#### PROBLEM TO WORK ON:
Transcribe the full listing below exactly.

#### RECORDS FOR THE TASK:
────────────────
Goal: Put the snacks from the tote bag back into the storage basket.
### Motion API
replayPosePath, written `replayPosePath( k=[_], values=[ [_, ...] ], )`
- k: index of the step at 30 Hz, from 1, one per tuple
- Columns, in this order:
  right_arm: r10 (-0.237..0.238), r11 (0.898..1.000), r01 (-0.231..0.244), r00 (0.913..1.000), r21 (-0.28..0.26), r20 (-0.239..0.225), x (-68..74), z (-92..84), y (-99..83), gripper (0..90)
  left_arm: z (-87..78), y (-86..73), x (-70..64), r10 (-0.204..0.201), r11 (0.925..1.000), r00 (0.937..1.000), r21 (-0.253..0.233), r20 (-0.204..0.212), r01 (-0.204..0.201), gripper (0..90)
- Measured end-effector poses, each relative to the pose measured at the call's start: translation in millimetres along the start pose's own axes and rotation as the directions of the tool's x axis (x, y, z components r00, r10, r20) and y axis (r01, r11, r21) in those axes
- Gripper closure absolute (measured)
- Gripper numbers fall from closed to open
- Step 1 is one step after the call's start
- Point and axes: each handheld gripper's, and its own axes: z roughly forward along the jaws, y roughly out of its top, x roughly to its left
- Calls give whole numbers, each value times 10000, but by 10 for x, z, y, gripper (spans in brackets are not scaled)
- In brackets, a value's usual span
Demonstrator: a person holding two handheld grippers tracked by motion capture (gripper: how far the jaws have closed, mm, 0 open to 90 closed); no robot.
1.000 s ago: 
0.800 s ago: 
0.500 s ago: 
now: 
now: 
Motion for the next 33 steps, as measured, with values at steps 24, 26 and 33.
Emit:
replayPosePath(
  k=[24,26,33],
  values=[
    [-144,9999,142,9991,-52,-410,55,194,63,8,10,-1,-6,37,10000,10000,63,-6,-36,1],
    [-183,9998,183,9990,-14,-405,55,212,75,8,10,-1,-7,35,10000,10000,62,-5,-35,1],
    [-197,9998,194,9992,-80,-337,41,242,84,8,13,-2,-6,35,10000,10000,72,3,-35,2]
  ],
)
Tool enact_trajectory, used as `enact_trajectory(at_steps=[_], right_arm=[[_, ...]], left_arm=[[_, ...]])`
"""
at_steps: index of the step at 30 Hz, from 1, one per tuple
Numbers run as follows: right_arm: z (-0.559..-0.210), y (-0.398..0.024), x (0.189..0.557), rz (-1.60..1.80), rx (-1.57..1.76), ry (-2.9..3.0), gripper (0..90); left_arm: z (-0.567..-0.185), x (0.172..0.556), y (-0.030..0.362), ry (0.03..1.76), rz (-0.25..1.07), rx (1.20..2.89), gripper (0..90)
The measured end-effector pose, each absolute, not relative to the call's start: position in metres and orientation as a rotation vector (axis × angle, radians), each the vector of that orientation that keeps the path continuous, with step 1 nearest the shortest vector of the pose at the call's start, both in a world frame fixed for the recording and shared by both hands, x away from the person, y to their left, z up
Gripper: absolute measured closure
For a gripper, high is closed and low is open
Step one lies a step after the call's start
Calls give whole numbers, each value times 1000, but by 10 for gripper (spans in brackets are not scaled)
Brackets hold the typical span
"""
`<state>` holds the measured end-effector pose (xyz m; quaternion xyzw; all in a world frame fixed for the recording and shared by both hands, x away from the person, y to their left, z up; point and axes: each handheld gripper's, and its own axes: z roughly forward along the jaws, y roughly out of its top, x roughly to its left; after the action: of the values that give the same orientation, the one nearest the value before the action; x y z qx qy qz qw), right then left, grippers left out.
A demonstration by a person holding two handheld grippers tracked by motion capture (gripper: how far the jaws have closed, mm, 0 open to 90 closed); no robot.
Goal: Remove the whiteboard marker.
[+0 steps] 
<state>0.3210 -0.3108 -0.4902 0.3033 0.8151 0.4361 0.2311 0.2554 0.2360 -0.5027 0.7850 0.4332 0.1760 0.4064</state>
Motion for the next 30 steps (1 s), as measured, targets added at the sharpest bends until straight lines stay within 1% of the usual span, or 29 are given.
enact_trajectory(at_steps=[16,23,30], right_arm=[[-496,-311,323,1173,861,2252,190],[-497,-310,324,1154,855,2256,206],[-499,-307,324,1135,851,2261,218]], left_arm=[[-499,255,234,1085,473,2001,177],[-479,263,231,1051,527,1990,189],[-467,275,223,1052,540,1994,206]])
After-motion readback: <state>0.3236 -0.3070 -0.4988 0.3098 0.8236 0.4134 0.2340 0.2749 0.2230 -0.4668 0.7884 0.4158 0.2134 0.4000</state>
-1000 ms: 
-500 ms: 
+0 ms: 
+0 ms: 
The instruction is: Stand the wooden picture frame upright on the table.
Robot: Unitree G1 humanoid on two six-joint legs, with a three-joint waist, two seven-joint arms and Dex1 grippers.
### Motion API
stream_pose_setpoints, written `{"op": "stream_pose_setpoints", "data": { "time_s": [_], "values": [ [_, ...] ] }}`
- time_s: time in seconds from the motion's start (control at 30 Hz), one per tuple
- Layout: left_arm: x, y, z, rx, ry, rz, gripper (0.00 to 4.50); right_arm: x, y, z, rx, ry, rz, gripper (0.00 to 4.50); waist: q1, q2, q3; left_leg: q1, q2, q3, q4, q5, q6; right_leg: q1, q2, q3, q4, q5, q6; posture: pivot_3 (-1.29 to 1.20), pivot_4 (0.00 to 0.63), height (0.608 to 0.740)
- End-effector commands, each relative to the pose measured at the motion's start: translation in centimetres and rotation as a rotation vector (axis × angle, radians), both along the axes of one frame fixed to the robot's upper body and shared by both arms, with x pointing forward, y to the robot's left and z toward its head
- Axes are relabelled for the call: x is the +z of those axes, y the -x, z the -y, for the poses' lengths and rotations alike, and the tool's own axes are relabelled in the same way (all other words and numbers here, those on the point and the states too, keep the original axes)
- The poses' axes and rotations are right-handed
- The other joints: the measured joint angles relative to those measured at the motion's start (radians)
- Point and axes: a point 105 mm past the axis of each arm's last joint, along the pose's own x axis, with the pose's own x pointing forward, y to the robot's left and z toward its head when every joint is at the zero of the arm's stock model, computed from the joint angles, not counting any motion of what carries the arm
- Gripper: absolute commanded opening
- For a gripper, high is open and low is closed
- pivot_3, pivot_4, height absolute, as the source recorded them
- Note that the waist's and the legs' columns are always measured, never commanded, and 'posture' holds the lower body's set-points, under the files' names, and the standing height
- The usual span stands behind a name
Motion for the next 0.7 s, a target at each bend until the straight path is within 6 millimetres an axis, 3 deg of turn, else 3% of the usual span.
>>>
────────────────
#### SOLUTION FOR THIS EXERCISE:
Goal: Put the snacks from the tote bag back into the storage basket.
### Motion API
replayPosePath, written `replayPosePath( k=[_], values=[ [_, ...] ], )`
- k: index of the step at 30 Hz, from 1, one per tuple
- Columns, in this order:
  right_arm: r10 (-0.237..0.238), r11 (0.898..1.000), r01 (-0.231..0.244), r00 (0.913..1.000), r21 (-0.28..0.26), r20 (-0.239..0.225), x (-68..74), z (-92..84), y (-99..83), gripper (0..90)
  left_arm: z (-87..78), y (-86..73), x (-70..64), r10 (-0.204..0.201), r11 (0.925..1.000), r00 (0.937..1.000), r21 (-0.253..0.233), r20 (-0.204..0.212), r01 (-0.204..0.201), gripper (0..90)
- Measured end-effector poses, each relative to the pose measured at the call's start: translation in millimetres along the start pose's own axes and rotation as the directions of the tool's x axis (x, y, z components r00, r10, r20) and y axis (r01, r11, r21) in those axes
- Gripper closure absolute (measured)
- Gripper numbers fall from closed to open
- Step 1 is one step after the call's start
- Point and axes: each handheld gripper's, and its own axes: z roughly forward along the jaws, y roughly out of its top, x roughly to its left
- Calls give whole numbers, each value times 10000, but by 10 for x, z, y, gripper (spans in brackets are not scaled)
- In brackets, a value's usual span
Demonstrator: a person holding two handheld grippers tracked by motion capture (gripper: how far the jaws have closed, mm, 0 open to 90 closed); no robot.
1.000 s ago: 
0.800 s ago: 
0.500 s ago: 
now: 
now: 
Motion for the next 33 steps, as measured, with values at steps 24, 26 and 33.
Emit:
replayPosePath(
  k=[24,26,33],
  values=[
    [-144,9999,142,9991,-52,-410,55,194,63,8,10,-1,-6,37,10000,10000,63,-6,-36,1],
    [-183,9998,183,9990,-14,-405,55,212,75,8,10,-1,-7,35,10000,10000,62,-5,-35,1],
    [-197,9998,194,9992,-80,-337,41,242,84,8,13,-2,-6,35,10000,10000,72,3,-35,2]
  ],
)
Tool enact_trajectory, used as `enact_trajectory(at_steps=[_], right_arm=[[_, ...]], left_arm=[[_, ...]])`
"""
at_steps: index of the step at 30 Hz, from 1, one per tuple
Numbers run as follows: right_arm: z (-0.559..-0.210), y (-0.398..0.024), x (0.189..0.557), rz (-1.60..1.80), rx (-1.57..1.76), ry (-2.9..3.0), gripper (0..90); left_arm: z (-0.567..-0.185), x (0.172..0.556), y (-0.030..0.362), ry (0.03..1.76), rz (-0.25..1.07), rx (1.20..2.89), gripper (0..90)
The measured end-effector pose, each absolute, not relative to the call's start: position in metres and orientation as a rotation vector (axis × angle, radians), each the vector of that orientation that keeps the path continuous, with step 1 nearest the shortest vector of the pose at the call's start, both in a world frame fixed for the recording and shared by both hands, x away from the person, y to their left, z up
Gripper: absolute measured closure
For a gripper, high is closed and low is open
Step one lies a step after the call's start
Calls give whole numbers, each value times 1000, but by 10 for gripper (spans in brackets are not scaled)
Brackets hold the typical span
"""
`<state>` holds the measured end-effector pose (xyz m; quaternion xyzw; all in a world frame fixed for the recording and shared by both hands, x away from the person, y to their left, z up; point and axes: each handheld gripper's, and its own axes: z roughly forward along the jaws, y roughly out of its top, x roughly to its left; after the action: of the values that give the same orientation, the one nearest the value before the action; x y z qx qy qz qw), right then left, grippers left out.
A demonstration by a person holding two handheld grippers tracked by motion capture (gripper: how far the jaws have closed, mm, 0 open to 90 closed); no robot.
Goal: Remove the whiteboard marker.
[+0 steps] 
<state>0.3210 -0.3108 -0.4902 0.3033 0.8151 0.4361 0.2311 0.2554 0.2360 -0.5027 0.7850 0.4332 0.1760 0.4064</state>
Motion for the next 30 steps (1 s), as measured, targets added at the sharpest bends until straight lines stay within 1% of the usual span, or 29 are given.
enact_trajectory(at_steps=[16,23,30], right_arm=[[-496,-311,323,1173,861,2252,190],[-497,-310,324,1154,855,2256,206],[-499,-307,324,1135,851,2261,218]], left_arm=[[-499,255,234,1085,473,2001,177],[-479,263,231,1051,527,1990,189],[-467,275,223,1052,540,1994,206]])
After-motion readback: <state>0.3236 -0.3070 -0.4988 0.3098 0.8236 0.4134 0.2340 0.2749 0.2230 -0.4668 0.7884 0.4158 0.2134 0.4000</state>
-1000 ms: 
-500 ms: 
+0 ms: 
+0 ms: 
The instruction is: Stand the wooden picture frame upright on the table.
Robot: Unitree G1 humanoid on two six-joint legs, with a three-joint waist, two seven-joint arms and Dex1 grippers.
### Motion API
stream_pose_setpoints, written `{"op": "stream_pose_setpoints", "data": { "time_s": [_], "values": [ [_, ...] ] }}`
- time_s: time in seconds from the motion's start (control at 30 Hz), one per tuple
- Layout: left_arm: x, y, z, rx, ry, rz, gripper (0.00 to 4.50); right_arm: x, y, z, rx, ry, rz, gripper (0.00 to 4.50); waist: q1, q2, q3; left_leg: q1, q2, q3, q4, q5, q6; right_leg: q1, q2, q3, q4, q5, q6; posture: pivot_3 (-1.29 to 1.20), pivot_4 (0.00 to 0.63), height (0.608 to 0.740)
- End-effector commands, each relative to the pose measured at the motion's start: translation in centimetres and rotation as a rotation vector (axis × angle, radians), both along the axes of one frame fixed to the robot's upper body and shared by both arms, with x pointing forward, y to the robot's left and z toward its head
- Axes are relabelled for the call: x is the +z of those axes, y the -x, z the -y, for the poses' lengths and rotations alike, and the tool's own axes are relabelled in the same way (all other words and numbers here, those on the point and the states too, keep the original axes)
- The poses' axes and rotations are right-handed
- The other joints: the measured joint angles relative to those measured at the motion's start (radians)
- Point and axes: a point 105 mm past the axis of each arm's last joint, along the pose's own x axis, with the pose's own x pointing forward, y to the robot's left and z toward its head when every joint is at the zero of the arm's stock model, computed from the joint angles, not counting any motion of what carries the arm
- Gripper: absolute commanded opening
- For a gripper, high is open and low is closed
- pivot_3, pivot_4, height absolute, as the source recorded them
- Note that the waist's and the legs' columns are always measured, never commanded, and 'posture' holds the lower body's set-points, under the files' names, and the standing height
- The usual span stands behind a name
Motion for the next 0.7 s, a target at each bend until the straight path is within 6 millimetres an axis, 3 deg of turn, else 3% of the usual span.
>>>

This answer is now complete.